Introduction » Core Concepts
Before you start writing any data access code with ROM, it's a good idea to get a high-level overview of what each major component is and its overall purpose.
ROM fundamentally is a series of abstractions built on one another to create a very flexible system for accessing and manipulating complex data in your applications.
The following diagram shows an overview of the ROM architecture and provides an outline of how data flows within a ROM based data access layer. Further down is a basic explanation of each component.
Step 1: Application Domain has a need for a particular entity/entities, so it calls into the appropriate repository and asks for an entity
Step 2. The Repository accepts the request and combines all of the related associations to create a datastore-specific query for the data
Step 3. Once a relation has been composed of all needed restrictions or
selections, the relations
#each method is called, which triggers
the dataset to fetch the data.
Step 4. Raw data in the form of tuples are collected from the datastore and returned to the relation. Before proceeding, each tuple is passed through an output schema.
Step 5. The relation, if mappers are configured, maps the tuples into an output entity/entities.
Step 6. The repository passes the entity/entities on through to the Application Domain.
Writing data with ROM is fundamentally a process of applying commands to relations in order to modify the stored data.
Step 7. Application Domain has a need to update an entity.
Step 8. The repository, accepting either an entity object or a raw
representing the entity, configures either a changeset or direct
command on relation to make changes to the datastore.
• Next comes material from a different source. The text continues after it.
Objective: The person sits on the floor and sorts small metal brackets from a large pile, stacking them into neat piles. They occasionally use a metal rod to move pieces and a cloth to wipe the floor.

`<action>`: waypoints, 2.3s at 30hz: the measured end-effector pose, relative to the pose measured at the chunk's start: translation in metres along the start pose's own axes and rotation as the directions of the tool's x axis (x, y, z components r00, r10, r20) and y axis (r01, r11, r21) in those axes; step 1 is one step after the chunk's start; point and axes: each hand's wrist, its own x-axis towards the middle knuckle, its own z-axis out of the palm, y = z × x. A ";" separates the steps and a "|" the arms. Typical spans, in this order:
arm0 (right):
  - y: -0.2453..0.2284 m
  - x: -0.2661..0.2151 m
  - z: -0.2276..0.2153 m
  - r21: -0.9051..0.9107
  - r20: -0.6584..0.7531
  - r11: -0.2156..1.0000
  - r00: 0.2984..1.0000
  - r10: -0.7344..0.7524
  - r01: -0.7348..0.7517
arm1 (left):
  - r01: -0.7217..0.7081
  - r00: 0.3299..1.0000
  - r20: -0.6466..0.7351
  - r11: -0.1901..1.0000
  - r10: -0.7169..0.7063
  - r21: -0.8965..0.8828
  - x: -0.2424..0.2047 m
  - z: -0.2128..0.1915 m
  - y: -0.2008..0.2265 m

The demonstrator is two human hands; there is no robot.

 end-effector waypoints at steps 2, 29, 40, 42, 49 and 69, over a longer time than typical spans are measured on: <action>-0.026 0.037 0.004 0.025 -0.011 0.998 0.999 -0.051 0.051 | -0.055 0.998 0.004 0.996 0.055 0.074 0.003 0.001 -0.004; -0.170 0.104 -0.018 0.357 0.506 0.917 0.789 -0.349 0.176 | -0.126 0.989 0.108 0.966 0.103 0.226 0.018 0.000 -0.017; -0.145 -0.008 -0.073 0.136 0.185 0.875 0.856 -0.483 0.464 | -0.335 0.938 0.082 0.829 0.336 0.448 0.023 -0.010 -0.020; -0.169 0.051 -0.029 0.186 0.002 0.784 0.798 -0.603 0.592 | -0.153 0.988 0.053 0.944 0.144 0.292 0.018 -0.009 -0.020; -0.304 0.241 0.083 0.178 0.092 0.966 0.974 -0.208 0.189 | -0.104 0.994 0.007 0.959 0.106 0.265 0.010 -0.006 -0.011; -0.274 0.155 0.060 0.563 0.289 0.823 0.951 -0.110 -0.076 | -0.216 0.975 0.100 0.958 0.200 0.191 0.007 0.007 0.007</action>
Step 8.1. Before the Changeset passes itself to the underlying command, you can map the Changeset data into a structure that's more akin to what your datastore looks like.
Step 9. Command processes one or more tuples through the input schema then executes against the datastore, which updates the data.
Repositories provide a powerful CRUD interface built on top of relation, mapping, and command APIs. They give you a simple way of composing data provided by relations, automatically mapping data to structs or custom object types, and expose simple access to commands with support for changesets.
An important function of repositories is to act as a boundary between the data access logic and Application Domain logic. This boundary helps to reduce the complexity of rehydrating your entities and keeps a direct dependency on a particular datastore out of your domain.
To learn more about repositories, how to use them, and their role in a system developed using ROM, check out the Repositories section.
Repositories are entirely optional, and while they provide powerful features for encapsulating data access logic, they may not make sense for some simple CRUD applications or one-off scripts.
A relation is defined as a set of tuples identified by unique pairs of
attributes and their values. In ROM, it is an object that responds to
which yields hashes. It is backed by a dataset object provided by
An example of relations are tables in a SQL server. Tables can reference other tables, and sometimes all of the pieces for some "view" of the data are spread out among two or more tables (think Multi Table Inheritance). In situations like this, ROM really shines because relations can be created for each table and composed together to pull the data into a coherent form then finally mapped to an output object which your application can depend on safely without worrying about shared state, sessions or identity mapping commonly used in other ORMs.
To learn more about relations, check out the Relations guide.
Commands in ROM are intended to safely modify data. Commands can be used to create, update, and delete. They are usually provided by the adapter, but you may define your own.
To learn more about commands, check out the Commands guide.
A mapper is an object that takes relation and maps it into a different representation. Mappers are generated automatically, and in typical cases, you don't have to define them. However, ROM provides a DSL to define custom mappings, or you can register your mapper objects for custom, non-standard queries, or complex cross-datastore mappings.
To learn more about mappers, check out the Mappers guide.
Built on-top of commands, changesets are an optional tool for making changes in your database. The power of changesets comes from the ability to take input data and optionally convert it into a representation that's more compatible with your database schema before it passes into a command.
Changesets also make updating aggregate entities much easier by automatically handling associations between multiple relations. This makes deconstructing a complex entity and updating its pieces much more straightforward.
To learn more about changesets, check out the Changesets guide.
ROM uses adapters to connect to different data sources (a database, a csv file -
it doesn't matter) and exposes a native CRUD interface to its relations. Every
adapter has extension points to support database-specific functionality.
It provides its own relation types, extensions for built-in commands, and
potentially new command types. Furthermore, an adapter can provide extra
features that are needed to work with a given database type. For example,
rom-sql provides Migration API for managing the schema in a SQL database.
Remember, all of the abstractions provided by ROM are ultimately there to separate any hard dependencies higher up in the application stack. So when creating relations, take advantage of that separation by not leaking adapter implementation details.
An object that encapsulates access to a specific persistence backend. ROM supports loading multiple gateways allowing an application to pull from multiple data sources easily, including cross-datastore relations.
Gateways are provided by the adapter, and after ROM finishing loading, they're generally hidden behind the scenes.
Only exposed as a private interface to Relations, datasets act as the middle-man between relations and datastores.
For example, in the SQL adapter, datasets provide the join functionality where columns in other tables can be joined together via foreign_keys. This is a prime example of relations (through datasets) taking advantage of what the storage engine can offer while also hiding those implementation details away from the application.